Gustavo Affranchino

Tsoreto 22 - Qué será de mí

EL INVESTIGADOR DE LA MÁSCARA DE PLATA EN...
Qué será de mí

 

Tsoreto era chico y disfrutaba entre sus dobleces salivosos de una historia llena de aventuras: la vida.  Siendo púber empezó a pensar en ello y arribó a la temprana conclusión de que vivir era como leer un sabrosísimo libro.  A medida que avanzaba, página tras página, sus ansiosos ojos leían complicadísimas situaciones.  A veces se detenía a meditar y arribaba a interrogantes durísimos de develar; algunas dudas existenciales, algunos pasos que no sabía seguro hacia dónde lo llevarían.  Pero siempre, dos, tres o diez hojas más adelante el problema se resolvía.  Tsoreto era niñamente joven y su fresca energía le permitía sobrellevar los dramas más severos, al menos para su edad.

Pasaron los años y el púber terminó de romper la cáscara.  Ya era un joven.  Había aprendido de sus experiencias anteriores, y cuando se presentaba un percance como aquellos que ya había vivido, sabía exactamente cómo solucionarlo.

Mas súbitamente un día, aunque esto que os voy a contar venía arrastrándose como una bola de nieve dentro del inconsciente de Tsoreto, su temprana teoría de la vida-libro comenzó a fallar.

Despertó cálidamente una mañana, acariciado por los primeros rayos de Sol que lograban inyectarse entre las maderas de la persiana.  Bostezó; miró el presente, era sábado y no tenía que ir a la escuela (él estaba en “ese” año, en el mismo que vos estás hoy).  Se lavó la cara y dispúsose a continuar leyendo el libro de la vida.  Pero cuando dio vuelta la página,





¡Estaba en blanco! ¡Sí!, la página nueva que hoy debía leer, la actual página del libro de su vida, estaba en blanco...

Cayó de nalgas sentado sobre la tapa del inodoro, boquiespántico abierto; corazónido; y empezó veloz y pensativamente a entender: la vida no era leer un sabrosísimo libro; era escribirlo.

Retrocedió unas cuantas hojas, y observó que cada oración, cada palabra estaba escrita con su letra.  Tantos años había estado escribiendo ese maravilloso libro sin darse cuenta...  pensando que sólo lo leía.  Miró el extremo de su amorfo brazo derecho y encontró asida por su mano una lapicera del color del tiempo.  Deslizó unos trazos sobre la hoja calmando el vacío expectante que la embebía, y comprobó que realmente era la misma con que estaban narradas todas las aventuras anteriores.

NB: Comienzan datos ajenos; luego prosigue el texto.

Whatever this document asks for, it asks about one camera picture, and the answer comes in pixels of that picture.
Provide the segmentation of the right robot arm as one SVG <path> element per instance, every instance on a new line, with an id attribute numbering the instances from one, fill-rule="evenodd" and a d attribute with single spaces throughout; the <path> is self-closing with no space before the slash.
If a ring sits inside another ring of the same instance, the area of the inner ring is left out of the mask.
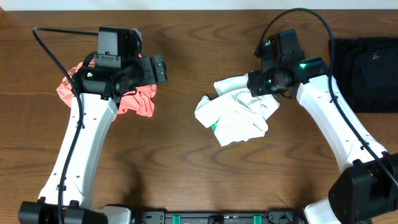
<path id="1" fill-rule="evenodd" d="M 306 58 L 294 30 L 260 40 L 261 69 L 249 73 L 252 96 L 282 95 L 310 114 L 330 145 L 341 175 L 326 199 L 307 205 L 306 223 L 370 223 L 397 210 L 397 155 L 364 128 L 341 95 L 328 65 Z"/>

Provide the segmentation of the white t-shirt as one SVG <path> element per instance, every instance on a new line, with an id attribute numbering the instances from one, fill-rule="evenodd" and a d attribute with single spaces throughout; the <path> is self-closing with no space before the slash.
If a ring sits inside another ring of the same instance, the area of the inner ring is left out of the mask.
<path id="1" fill-rule="evenodd" d="M 246 74 L 214 82 L 218 97 L 205 95 L 195 108 L 196 119 L 211 128 L 222 147 L 263 137 L 267 119 L 280 106 L 272 95 L 251 96 L 247 82 Z"/>

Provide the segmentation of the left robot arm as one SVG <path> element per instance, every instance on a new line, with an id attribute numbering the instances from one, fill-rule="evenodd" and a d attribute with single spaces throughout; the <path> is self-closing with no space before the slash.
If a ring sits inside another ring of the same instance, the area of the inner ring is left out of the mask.
<path id="1" fill-rule="evenodd" d="M 36 202 L 22 202 L 21 223 L 138 223 L 127 206 L 93 209 L 93 186 L 104 140 L 123 96 L 140 86 L 163 83 L 160 54 L 143 57 L 137 29 L 100 27 L 98 48 L 66 75 L 72 88 L 71 112 L 53 171 Z"/>

Cruzó por su perspicaz mente la idea audaz de ver la primera página del libro.  Lo hizo.  Las frases primeras estaban delineadas con otras formas; era la letra de su madre, que de a poco iba transformándose, renglón a renglón, en la tierna escritura de una mano nueva ayudada por otra; aprendiendo a escribir; a vivir.

Avanzó joven hasta el último punto, en esa hoja rebeldemente firme que hoy había despertado blanca, y comenzó a escribir lo que os cuento.  Besó en palabras el saber de que la pluma con que hoy narraba le había sido regalada por Dios.  Lo sabía.

Fue feliz.  Él podía escribir.  Él decidía como resolver las aventuras y es más, él elegía esas aventuras (aunque algunas venían solas nadando de algún otro libro).

Tsoreto sintió la libertad.

Tocó el momento de elegir una carrera, algo que hacer cuando grande.

Estaba confundido, o no muy algo; no conseguía descubrir su vocación.  Releyó unas páginas de su infancia y halló las vías por las que debía marchar el tren.

Sí, hiciera lo que hiciera, su vida estaría orientada a hacer el Bien.

“Hacer el Bien”.

Luchó y semipronto creyó pellizcar la tez del futuro que en un tiempo empezaría a escribir.  Así sucedió y Tsoreto fue policía.  Su hermano, guiado por la misma consigna, que compartían, trabajó de basurero y decenio después se dedicó a la carpintería.

Ambos escribieron hermosos libros de la vida.

Vivieron.  Tiliendo, luchando y amando.  Y ayudaron a muchos niños a escribir sus primeras páginas.

En próximas aventuras, el Investigador de la Máscara de Plata, continuaría haciendo justicia.